Practice and philosophy of climate model tuning across six U.S. modeling centers.

作者信息

Schmidt Gavin A, Bader David, Donner Leo J, Elsaesser Gregory S, Golaz Jean-Christophe, Hannay Cecile, Molod Andrea, Neale Rich, Saha Suranjana

机构信息

NASA Goddard Institute for Space Studies, 2880 Broadway, New York.

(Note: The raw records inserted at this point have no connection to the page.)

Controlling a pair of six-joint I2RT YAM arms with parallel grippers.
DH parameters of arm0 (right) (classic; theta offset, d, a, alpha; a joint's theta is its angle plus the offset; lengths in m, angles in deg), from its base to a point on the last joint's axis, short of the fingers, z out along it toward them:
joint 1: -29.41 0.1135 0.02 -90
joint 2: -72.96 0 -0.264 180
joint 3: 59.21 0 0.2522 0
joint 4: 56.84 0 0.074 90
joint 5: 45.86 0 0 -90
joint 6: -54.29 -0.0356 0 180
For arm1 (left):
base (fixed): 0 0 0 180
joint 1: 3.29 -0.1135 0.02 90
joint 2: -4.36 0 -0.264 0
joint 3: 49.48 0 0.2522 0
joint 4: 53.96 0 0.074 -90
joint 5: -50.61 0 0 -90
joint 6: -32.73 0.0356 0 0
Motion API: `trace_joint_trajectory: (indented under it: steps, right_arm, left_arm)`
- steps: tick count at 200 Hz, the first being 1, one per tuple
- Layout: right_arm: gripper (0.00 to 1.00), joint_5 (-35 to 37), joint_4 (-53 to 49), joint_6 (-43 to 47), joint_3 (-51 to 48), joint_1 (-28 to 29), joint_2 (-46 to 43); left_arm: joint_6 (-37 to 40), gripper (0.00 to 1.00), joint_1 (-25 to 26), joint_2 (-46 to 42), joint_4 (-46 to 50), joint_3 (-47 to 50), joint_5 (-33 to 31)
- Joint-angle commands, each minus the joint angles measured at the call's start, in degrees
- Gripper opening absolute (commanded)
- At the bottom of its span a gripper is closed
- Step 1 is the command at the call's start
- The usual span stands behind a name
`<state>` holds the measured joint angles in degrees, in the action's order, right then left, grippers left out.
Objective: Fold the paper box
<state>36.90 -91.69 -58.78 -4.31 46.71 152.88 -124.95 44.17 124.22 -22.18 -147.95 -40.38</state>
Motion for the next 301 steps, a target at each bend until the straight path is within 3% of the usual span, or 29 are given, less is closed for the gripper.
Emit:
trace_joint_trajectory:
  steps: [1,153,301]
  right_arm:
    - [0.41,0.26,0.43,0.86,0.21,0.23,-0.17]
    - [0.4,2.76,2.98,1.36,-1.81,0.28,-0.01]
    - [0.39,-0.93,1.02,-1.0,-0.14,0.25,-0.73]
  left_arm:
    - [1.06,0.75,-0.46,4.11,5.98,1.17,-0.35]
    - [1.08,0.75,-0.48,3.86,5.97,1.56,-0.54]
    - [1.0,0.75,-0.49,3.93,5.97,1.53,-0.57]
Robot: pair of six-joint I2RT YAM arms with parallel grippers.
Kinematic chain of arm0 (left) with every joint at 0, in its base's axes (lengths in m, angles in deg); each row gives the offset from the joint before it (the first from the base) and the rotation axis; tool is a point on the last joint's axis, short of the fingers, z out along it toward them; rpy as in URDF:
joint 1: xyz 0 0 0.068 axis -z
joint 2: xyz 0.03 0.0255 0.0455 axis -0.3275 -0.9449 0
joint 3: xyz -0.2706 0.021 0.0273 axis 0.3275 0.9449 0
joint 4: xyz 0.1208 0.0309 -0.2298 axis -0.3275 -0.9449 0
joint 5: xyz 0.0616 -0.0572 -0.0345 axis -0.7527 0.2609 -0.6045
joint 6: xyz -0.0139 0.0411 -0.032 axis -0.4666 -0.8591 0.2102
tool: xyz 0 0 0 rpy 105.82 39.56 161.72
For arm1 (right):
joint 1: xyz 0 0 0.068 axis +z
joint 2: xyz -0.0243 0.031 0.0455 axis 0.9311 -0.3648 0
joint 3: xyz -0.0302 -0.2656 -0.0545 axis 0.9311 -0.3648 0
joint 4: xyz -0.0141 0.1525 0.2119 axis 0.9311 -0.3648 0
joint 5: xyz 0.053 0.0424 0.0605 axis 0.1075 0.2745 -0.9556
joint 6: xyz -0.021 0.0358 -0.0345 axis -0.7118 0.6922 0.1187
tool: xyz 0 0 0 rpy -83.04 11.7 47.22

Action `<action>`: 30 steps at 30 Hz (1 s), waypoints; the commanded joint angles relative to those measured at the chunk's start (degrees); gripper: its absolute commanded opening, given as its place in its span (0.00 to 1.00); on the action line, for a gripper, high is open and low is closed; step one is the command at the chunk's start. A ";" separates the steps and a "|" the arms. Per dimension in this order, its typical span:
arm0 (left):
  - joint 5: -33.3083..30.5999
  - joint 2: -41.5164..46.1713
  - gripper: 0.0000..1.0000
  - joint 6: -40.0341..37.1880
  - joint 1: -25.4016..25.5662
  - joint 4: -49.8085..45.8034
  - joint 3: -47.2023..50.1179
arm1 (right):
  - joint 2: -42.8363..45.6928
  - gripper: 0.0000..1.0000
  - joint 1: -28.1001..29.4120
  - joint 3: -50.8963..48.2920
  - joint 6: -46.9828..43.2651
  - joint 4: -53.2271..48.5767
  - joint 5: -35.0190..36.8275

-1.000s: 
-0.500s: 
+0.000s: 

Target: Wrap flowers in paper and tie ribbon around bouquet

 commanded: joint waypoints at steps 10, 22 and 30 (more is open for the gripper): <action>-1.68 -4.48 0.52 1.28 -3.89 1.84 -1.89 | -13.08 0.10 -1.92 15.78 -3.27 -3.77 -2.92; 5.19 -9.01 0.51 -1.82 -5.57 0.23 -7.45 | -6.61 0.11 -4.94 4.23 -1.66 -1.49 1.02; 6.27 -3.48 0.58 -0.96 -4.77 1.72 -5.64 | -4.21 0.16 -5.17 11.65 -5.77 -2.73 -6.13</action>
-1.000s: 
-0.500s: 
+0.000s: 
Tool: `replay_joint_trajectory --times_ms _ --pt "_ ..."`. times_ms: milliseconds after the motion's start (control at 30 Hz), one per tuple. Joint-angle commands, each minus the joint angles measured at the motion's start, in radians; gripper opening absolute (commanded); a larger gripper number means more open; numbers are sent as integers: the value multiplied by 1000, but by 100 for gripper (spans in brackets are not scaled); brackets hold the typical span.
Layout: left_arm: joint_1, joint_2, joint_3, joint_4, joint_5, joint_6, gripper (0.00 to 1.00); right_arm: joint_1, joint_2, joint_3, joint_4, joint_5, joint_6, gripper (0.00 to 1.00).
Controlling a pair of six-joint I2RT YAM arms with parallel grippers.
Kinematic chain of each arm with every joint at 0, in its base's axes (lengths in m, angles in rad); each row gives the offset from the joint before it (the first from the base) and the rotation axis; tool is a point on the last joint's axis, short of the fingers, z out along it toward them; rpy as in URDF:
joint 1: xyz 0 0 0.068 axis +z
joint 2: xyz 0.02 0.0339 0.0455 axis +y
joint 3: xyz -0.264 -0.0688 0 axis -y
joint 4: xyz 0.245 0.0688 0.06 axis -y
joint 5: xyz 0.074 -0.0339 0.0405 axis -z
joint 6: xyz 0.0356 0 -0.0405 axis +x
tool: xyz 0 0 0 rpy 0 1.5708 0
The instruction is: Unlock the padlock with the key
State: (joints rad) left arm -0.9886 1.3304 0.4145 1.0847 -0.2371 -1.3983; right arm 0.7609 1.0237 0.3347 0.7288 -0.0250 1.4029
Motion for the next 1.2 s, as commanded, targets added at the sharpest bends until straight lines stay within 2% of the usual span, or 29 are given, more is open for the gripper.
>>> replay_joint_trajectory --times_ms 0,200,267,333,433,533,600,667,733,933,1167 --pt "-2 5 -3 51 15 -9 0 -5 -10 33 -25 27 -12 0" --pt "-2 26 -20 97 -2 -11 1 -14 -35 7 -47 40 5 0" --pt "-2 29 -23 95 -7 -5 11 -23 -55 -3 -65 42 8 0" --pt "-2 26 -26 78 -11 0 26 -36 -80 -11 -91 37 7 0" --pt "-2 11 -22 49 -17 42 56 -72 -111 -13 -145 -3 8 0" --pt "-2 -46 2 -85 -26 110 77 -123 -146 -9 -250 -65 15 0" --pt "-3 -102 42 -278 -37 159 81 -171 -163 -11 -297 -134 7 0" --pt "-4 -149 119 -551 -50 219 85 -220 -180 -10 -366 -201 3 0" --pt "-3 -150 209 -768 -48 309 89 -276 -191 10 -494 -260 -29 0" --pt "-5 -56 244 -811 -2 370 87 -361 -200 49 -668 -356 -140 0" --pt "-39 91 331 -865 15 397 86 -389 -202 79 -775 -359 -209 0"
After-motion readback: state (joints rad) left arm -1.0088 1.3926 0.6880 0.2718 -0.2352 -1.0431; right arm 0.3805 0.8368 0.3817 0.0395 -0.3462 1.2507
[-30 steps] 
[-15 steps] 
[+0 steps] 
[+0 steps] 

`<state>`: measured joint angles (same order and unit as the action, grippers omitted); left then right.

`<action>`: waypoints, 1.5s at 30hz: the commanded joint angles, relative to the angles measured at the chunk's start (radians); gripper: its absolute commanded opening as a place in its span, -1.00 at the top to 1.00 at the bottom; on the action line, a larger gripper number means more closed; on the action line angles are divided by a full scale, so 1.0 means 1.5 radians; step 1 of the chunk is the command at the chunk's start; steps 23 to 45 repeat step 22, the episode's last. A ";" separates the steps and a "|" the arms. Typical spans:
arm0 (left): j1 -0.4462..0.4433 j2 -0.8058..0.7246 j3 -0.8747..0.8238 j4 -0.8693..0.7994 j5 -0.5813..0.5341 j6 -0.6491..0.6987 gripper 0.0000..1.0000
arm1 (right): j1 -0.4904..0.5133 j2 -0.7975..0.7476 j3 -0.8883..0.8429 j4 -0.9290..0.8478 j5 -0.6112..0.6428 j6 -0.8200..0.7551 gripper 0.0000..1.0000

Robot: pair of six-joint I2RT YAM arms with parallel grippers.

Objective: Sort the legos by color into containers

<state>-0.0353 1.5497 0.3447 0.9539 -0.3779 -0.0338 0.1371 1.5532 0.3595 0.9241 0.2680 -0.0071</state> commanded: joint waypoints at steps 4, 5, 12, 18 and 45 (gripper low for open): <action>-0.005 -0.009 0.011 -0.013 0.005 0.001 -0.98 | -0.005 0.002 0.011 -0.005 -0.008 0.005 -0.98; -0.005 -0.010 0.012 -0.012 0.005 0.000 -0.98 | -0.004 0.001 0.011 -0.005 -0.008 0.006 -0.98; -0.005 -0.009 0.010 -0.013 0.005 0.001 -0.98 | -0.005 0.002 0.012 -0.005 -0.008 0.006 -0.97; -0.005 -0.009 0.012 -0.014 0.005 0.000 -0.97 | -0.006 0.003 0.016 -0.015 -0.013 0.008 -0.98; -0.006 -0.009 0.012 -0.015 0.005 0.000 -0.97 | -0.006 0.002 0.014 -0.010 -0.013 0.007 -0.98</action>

DOE Lawrence Livermore National Laboratory, Livermore, California.

出版信息

Geosci Model Dev. 2017;10(9):3207-3223. doi: 10.5194/gmd-10-3207-2017. Epub 2017 Sep 1.

Abstract

Model calibration (or "tuning") is a necessary part of developing and testing coupled ocean-atmosphere climate models regardless of their main scientific purpose. There is an increasing recognition that this process needs to become more transparent for both users of climate model output and other developers. Knowing how and why climate models are tuned and which targets are used is essential to avoiding possible misattributions of skillful predictions to data accommodation and vice versa. This paper describes the approach and practice of model tuning for the six major U.S. climate modeling centers. While details differ among groups in terms of scientific missions, tuning targets and tunable parameters, there is a core commonality of approaches. However, practices differ significantly on some key aspects, in particular, in the use of initialized forecast analyses as a tool, the explicit use of the historical transient record, and the use of the present day radiative imbalance vs. the implied balance in the pre-industrial as a target.

摘要

无论耦合海洋-大气气候模型的主要科学目的是什么,模型校准(或“调优”)都是开发和测试此类模型的必要环节。人们越来越认识到,对于气候模型输出的用户和其他开发者而言,这一过程需要变得更加透明。了解气候模型如何以及为何进行调优,以及使用了哪些目标,对于避免将巧妙的预测错误归因于数据拟合,反之亦然,至关重要。本文描述了美国六个主要气候建模中心的模型调优方法和实践。虽然各团队在科学任务、调优目标和可调参数方面存在细节差异,但在方法上存在核心共性。然而,在一些关键方面,实践差异显著,特别是在将初始化预报分析用作工具、明确使用历史瞬态记录,以及将当前的辐射不平衡与工业化前隐含的平衡作为目标的使用方面。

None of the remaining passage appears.